◆ **Supplied data**:
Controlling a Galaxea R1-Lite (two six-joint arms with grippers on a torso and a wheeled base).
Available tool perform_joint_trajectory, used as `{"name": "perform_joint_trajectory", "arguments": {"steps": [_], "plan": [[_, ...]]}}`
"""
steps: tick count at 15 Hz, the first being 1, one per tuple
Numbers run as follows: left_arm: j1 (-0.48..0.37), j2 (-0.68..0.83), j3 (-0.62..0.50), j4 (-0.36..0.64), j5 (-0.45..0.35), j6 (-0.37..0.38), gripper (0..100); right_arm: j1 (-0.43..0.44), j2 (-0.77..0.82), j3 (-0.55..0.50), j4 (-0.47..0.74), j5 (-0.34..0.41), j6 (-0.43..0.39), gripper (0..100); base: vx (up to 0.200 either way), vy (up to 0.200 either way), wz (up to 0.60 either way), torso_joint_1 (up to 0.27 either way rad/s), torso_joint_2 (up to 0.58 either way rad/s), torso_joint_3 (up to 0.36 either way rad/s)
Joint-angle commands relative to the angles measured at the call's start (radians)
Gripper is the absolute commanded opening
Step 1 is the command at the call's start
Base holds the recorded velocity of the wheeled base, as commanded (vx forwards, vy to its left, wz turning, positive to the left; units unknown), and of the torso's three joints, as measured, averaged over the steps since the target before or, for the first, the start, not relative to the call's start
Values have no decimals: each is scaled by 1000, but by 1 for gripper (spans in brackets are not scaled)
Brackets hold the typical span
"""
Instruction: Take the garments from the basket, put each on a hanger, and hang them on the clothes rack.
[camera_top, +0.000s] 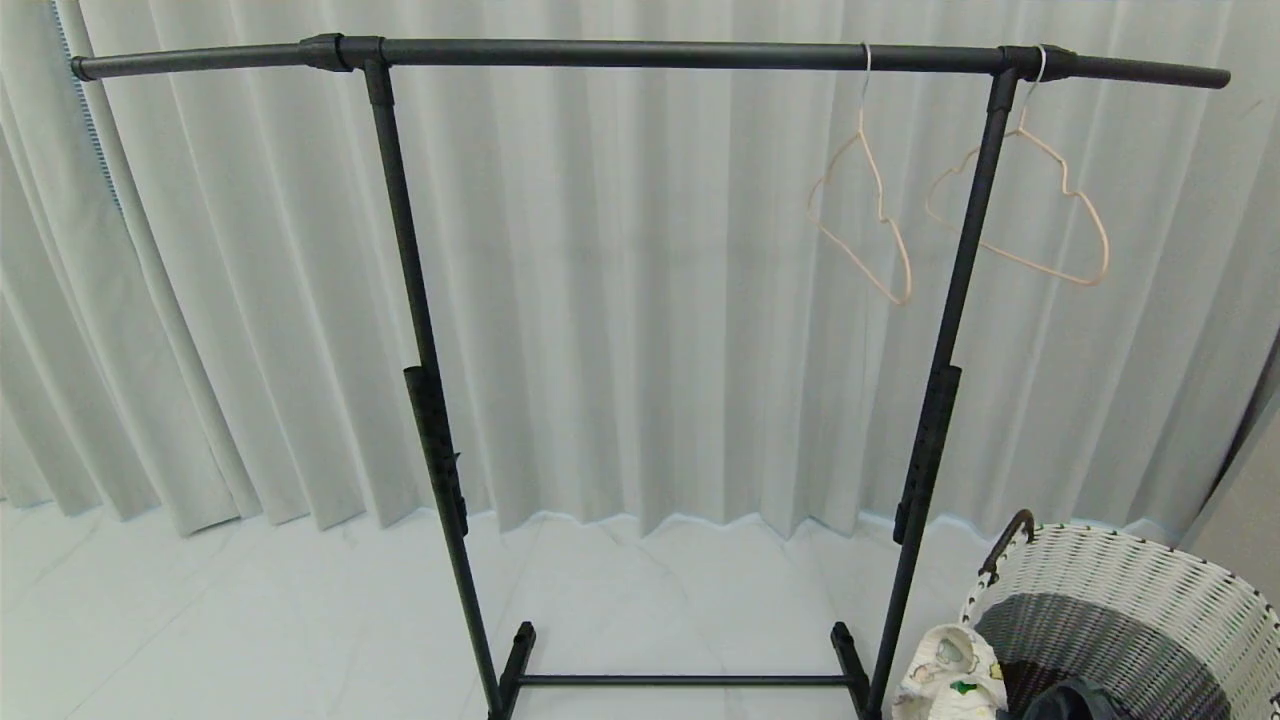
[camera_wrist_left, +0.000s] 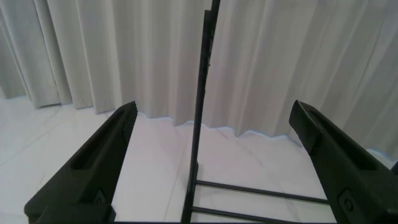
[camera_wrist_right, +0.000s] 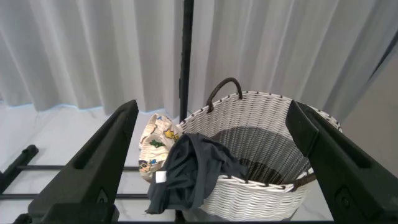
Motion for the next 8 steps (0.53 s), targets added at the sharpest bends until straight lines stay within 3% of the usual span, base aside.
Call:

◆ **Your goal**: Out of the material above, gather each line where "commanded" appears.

◆ **Reply to the task**:
Gripper is the absolute commanded opening
Base holds the recorded velocity of the wheeled base, as commanded (vx forwards, vy to its left, wz turning, positive to the left; units unknown), and of the torso's three joints, as measured, averaged over the steps since the target before or, for the first, the start, not relative to the call's start

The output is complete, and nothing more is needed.